Research needs to be widely available in order to be useful. Research findings with implications for both educators and libraries are typically published in either public/school librarianship or education journals. As noted by Hartzell (Citation2002), library staff “tend to write for each other, so it is not surprising to find that they have virtually no presence in the journals other educators read or on the program schedules of the conferences they attend” (p. 95). In more recent times, Stefl-Mabry et al. (Citation2016) have argued that findings about the impact of libraries on student achievement are not well-known in the education field, because “school library research related to academic achievement over the past two decades has been published largely within the library and information science (LIS) arena” (p. 1). As school library research moves beyond a somewhat exclusive preoccupation with academic achievement, to explore additional valuable goals that libraries support, such as student wellbeing, findings must be communicated across academic disciplines and professional communities. Findings in this space are likely to generate implications for health promotion researchers and health professionals as well as educators and librarians, and therefore the span of potentially directly implicated professions is broad. To this end, findings will need to be shared across library, education, health and health promotion spaces.
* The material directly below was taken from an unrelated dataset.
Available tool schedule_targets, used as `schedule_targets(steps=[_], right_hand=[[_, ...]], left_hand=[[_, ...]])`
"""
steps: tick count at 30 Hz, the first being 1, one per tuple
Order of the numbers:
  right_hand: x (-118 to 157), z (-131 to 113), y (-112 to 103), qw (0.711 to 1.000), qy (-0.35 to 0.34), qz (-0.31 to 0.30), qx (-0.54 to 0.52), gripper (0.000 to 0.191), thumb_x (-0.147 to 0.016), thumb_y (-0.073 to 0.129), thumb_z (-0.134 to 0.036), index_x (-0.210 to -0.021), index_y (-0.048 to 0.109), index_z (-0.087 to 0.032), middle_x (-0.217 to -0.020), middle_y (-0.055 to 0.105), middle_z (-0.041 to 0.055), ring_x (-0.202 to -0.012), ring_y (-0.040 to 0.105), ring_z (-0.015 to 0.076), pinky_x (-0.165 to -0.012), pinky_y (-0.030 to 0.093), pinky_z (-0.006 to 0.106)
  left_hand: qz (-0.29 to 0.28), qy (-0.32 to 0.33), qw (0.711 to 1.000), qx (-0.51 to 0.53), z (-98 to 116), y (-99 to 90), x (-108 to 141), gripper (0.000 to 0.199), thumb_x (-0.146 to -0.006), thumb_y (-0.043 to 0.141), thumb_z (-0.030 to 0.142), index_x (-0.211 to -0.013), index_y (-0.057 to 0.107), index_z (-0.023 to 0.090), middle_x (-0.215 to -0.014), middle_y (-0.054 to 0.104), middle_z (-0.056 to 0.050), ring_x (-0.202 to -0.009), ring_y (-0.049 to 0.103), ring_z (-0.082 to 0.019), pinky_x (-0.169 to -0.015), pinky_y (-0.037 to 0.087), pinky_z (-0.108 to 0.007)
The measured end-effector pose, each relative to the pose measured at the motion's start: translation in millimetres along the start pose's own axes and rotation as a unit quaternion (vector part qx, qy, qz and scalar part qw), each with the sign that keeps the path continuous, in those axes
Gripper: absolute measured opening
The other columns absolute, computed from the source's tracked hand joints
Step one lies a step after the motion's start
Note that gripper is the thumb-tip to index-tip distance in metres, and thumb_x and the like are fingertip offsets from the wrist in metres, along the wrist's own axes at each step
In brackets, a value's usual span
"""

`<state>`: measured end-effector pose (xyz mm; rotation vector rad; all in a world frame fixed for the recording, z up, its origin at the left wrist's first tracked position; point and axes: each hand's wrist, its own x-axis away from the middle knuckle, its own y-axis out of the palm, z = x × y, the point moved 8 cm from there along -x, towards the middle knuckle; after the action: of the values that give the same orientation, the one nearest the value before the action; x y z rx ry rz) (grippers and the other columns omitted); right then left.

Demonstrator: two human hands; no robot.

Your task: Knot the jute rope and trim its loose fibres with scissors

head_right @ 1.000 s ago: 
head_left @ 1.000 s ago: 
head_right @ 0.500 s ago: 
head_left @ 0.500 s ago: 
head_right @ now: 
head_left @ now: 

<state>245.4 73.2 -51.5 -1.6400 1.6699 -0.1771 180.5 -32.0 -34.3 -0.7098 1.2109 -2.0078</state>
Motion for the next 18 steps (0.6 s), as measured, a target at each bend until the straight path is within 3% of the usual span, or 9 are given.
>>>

In addition, when applying for grants to conduct research in this space, where possible, researchers should factor in at least some funds to support open access publication to ensure that practitioners without institutional access can read the research. I also suggest that considerable consideration be given to broadly sharing research findings beyond academia through meaningful research translation pieces, which can also include references or hyper-links to the original peer-reviewed research. For example, in 2019 I wrote a piece for The Conversation that has had 22,455 views as at February 27, 2020, and which is heavily peppered with relevant hyperlinks to peer-reviewed research (Merga, Citation2019d). Many school librarians have contacted me to let me know that they have shared this piece directly with their school leadership team, which may not have been interested in reading an academic journal article. Researchers need to understand the value of translation of their findings in this space beyond academia for leading to real-world impact. However, first we need the peer-reviewed base for such translations and advocacy to be effective.

Conclusions

While research suggests that school libraries can play an important role in supporting student wellbeing, a stronger research base is needed before school librarians and their professional associations can effectively position this contribution of libraries as a key component of their advocacy. The role of school libraries in promoting wellbeing needs to be understood and recognized in policy, resourcing, and influential reports such as the aforementioned PCDR on mental health. Promising findings on how school libraries operate as safe spaces for young people; promote and resource mental health and wellbeing initiatives; and, support and promote bibliotherapeutic practices and reading for pleasure, suggest that these, amongst other areas of relevance, can be useful starting points for furthering this research agenda. We need research in this area that involves partnership between school libraries and academia, and that is exploratory and generalizable (though not necessarily simultaneously). The research also needs to be subject to peer-review in quality journals, inclusive of youth perspectives, and it must reach its interested audience in library, education, health and health promotion spaces. It is the author’s hope that this contribution can forward this ambitious agenda, to improve wellbeing outcomes for young people.